Things like, "I had an abortion," "I masturbate," "I went out with a
married man/woman," "I had sex with someone I didn't love," "I had
oral sex with my boyfriend," "I'm attracted to my own sex," "I've had
sex with a black," "I'm attracted to large penises/breasts" and so on.
For a culture that thinks of itself as sexually liberal, we have a lot of
hang-ups, a lot of guilt.
On the other hand, since 1960 there has been an explosion of
sexual activity, some of it foolishly impulsive and inconsiderate of
one's partner. Many teenagers get pregnant (see later discussion). In
fact, some studies find that 60% to 90% do not use a contraceptive
during intercourse the first time. Other reports say 2/3's of teens use
contraceptives the first time but only 17% use condoms all the time.

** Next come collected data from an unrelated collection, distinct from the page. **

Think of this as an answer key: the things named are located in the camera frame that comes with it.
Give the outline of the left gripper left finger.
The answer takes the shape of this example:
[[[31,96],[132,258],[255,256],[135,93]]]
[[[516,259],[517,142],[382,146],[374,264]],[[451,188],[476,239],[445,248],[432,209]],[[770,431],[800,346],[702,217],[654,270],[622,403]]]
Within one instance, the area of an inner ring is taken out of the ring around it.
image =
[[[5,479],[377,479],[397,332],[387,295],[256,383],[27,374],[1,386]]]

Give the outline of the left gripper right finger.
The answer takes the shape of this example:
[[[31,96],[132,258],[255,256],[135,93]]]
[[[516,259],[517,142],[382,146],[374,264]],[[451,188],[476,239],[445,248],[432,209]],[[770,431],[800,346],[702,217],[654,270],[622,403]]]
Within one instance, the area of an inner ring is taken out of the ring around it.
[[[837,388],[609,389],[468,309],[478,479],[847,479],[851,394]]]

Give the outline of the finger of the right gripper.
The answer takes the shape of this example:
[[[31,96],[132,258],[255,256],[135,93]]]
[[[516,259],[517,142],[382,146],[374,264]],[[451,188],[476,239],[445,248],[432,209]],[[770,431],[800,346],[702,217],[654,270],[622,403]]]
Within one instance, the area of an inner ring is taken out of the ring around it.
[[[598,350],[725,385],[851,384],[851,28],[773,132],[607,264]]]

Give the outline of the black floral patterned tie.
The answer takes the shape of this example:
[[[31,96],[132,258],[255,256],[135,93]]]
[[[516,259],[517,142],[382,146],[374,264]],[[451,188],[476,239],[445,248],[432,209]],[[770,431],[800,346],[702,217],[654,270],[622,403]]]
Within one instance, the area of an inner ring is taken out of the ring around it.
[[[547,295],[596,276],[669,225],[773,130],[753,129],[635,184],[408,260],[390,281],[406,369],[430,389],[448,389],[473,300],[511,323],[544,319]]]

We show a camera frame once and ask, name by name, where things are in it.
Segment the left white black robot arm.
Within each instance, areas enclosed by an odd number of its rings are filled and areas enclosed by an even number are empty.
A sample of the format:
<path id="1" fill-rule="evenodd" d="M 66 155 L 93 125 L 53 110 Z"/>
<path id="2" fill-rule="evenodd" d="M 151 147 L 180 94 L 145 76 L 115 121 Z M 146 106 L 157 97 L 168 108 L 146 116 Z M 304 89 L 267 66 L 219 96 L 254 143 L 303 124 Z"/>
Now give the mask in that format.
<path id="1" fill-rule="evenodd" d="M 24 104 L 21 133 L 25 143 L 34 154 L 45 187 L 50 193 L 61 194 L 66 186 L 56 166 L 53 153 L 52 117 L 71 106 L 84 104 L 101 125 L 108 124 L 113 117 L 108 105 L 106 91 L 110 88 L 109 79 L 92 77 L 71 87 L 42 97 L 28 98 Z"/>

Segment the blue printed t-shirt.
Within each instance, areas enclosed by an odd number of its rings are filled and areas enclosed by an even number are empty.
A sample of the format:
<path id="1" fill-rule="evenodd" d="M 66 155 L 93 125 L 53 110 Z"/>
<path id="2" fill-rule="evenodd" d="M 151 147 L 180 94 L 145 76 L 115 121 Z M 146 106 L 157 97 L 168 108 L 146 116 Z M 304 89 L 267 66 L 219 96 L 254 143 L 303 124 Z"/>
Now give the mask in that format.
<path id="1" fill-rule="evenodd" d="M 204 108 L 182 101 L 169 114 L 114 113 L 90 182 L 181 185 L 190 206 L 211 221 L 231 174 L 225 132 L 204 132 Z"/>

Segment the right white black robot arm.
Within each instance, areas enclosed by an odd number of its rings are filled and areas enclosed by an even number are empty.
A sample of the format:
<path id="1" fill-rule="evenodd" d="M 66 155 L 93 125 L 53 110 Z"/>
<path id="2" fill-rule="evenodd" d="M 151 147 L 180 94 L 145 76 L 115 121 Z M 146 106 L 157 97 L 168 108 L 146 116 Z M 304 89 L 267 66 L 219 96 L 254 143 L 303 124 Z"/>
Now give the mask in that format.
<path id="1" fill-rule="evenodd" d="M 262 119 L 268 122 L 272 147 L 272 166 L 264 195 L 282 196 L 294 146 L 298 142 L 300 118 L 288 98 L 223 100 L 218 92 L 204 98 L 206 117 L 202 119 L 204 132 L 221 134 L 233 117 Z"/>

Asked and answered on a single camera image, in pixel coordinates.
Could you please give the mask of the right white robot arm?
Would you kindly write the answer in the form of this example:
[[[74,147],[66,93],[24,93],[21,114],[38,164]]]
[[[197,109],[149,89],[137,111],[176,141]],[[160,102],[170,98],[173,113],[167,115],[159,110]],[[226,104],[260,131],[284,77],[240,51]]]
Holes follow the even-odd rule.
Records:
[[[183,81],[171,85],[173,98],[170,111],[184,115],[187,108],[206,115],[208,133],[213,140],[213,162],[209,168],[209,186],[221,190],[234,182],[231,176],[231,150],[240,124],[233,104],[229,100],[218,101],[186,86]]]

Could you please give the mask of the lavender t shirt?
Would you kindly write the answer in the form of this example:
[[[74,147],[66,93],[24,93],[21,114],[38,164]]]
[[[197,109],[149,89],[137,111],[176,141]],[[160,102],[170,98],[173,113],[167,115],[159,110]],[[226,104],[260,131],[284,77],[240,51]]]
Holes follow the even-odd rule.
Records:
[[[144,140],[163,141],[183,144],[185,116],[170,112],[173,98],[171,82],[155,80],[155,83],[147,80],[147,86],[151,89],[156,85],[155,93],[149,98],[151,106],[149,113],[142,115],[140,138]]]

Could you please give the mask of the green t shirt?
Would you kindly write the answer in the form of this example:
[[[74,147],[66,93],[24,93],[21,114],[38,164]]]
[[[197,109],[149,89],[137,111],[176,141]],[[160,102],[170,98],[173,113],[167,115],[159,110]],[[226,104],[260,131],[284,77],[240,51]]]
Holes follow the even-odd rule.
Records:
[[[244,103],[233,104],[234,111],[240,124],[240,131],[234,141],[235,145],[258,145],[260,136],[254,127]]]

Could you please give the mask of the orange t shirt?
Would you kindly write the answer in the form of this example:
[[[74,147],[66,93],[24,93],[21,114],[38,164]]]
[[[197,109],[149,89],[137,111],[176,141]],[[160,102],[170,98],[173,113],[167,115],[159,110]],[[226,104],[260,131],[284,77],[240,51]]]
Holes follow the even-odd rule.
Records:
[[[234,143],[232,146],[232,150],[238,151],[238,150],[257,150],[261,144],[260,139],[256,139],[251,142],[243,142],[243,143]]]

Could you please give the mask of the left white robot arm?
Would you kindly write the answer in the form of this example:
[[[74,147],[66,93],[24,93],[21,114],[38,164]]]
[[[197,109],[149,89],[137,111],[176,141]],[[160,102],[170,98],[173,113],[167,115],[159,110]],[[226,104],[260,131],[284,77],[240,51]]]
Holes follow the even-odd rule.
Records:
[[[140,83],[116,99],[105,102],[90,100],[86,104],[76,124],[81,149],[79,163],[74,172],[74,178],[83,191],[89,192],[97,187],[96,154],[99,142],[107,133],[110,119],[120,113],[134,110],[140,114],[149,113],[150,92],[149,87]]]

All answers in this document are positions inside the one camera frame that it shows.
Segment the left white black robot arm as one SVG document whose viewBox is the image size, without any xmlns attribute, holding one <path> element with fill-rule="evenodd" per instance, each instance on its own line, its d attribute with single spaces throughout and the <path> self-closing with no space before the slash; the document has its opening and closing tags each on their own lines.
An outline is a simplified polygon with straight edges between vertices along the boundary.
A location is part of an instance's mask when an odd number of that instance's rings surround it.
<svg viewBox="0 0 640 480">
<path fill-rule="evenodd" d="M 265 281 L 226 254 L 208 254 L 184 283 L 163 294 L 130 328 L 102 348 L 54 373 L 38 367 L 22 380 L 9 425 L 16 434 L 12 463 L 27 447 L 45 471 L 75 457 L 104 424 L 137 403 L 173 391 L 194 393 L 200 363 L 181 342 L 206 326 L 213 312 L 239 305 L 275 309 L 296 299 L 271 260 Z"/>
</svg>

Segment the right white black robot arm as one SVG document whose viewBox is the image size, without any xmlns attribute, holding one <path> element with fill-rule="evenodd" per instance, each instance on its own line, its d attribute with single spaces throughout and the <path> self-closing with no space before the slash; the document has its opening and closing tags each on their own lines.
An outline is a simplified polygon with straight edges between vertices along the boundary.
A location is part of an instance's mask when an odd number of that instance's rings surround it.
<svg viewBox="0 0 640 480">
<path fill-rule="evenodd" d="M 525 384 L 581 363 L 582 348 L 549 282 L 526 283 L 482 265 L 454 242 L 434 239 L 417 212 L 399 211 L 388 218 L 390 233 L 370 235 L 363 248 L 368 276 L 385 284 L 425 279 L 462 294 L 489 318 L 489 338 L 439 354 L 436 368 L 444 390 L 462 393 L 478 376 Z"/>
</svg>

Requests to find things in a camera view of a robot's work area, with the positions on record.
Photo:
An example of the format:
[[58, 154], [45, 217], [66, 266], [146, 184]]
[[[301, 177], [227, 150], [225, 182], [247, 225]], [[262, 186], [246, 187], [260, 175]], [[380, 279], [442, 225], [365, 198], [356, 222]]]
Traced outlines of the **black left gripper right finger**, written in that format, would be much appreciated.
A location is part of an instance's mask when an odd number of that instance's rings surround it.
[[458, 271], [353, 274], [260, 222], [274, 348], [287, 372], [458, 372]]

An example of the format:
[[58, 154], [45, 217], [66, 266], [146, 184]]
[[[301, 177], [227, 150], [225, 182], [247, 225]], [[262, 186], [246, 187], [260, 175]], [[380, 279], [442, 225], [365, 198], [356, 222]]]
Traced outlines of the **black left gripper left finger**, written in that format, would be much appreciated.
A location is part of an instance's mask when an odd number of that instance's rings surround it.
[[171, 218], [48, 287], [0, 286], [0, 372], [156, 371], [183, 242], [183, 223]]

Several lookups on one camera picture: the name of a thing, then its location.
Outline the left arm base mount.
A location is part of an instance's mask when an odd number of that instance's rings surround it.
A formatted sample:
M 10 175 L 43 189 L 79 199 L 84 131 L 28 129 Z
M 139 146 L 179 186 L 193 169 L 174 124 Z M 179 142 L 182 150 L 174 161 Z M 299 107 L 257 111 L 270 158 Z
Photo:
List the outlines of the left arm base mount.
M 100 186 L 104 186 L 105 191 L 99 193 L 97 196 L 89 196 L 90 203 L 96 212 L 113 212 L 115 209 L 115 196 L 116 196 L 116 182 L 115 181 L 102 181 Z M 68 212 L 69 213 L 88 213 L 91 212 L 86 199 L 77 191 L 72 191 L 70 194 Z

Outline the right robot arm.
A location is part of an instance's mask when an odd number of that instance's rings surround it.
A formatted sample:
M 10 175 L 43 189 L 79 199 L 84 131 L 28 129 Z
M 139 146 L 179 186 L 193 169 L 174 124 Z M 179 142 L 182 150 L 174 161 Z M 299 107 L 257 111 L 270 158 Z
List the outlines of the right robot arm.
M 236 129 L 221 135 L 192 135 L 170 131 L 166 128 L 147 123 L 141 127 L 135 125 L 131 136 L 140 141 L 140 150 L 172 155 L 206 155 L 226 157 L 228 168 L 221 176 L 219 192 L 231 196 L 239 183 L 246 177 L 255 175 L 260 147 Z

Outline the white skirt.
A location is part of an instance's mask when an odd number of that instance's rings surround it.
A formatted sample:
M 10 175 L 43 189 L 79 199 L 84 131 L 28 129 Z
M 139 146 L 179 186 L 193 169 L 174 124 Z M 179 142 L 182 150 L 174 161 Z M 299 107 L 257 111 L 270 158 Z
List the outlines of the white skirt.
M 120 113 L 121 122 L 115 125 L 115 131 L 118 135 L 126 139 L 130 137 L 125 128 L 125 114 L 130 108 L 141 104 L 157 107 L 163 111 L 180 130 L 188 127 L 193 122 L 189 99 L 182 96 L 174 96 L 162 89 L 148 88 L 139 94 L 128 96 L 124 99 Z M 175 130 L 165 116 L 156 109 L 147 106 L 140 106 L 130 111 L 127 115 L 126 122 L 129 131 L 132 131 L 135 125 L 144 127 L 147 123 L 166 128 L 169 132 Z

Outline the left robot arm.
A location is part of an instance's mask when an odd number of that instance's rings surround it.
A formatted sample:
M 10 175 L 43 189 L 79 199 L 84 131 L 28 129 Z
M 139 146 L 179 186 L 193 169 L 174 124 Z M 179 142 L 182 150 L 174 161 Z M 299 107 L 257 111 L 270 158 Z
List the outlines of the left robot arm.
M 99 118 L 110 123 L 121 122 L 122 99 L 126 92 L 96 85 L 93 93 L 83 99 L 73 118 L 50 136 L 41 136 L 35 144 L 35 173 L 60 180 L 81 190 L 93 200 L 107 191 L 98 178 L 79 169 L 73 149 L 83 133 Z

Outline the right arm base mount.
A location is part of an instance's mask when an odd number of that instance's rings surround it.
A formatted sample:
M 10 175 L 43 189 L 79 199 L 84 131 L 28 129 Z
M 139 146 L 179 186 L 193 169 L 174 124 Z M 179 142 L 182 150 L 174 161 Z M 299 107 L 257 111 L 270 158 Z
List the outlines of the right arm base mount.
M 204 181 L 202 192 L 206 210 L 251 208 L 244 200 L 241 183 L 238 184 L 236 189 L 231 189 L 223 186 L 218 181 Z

Many college women forget to take their pill 3 or 4 times a month. In
any case, more than one-third of all sexually active teenaged women
become pregnant before they are nineteen (Maier, 1984). In the late
1980's, college students were becoming more sexually active but using
contraceptives less. This helps explain the large number of abortions in
this country. It seems as though guilt and personal shame about sex
doesn't prevent intercourse but does prevent the advanced planning
necessary for the prevention of pregnancy. Also, our general emotional
discomfort with sex may reduce the use of condoms and increase AIDS
and other sexually transmitted diseases.
The sex taboo is the notion that sex and love are so important that we must pretend that
they are unimportant and so emotionally loaded that they are dangerous to think about.
-James Weinrich (1987)
Teaching that sex is taboo
In our society, sex is taboo from birth to the mid-teens--don't play
with yourself, don't use "dirty" (sexual) words, don't read "filthy"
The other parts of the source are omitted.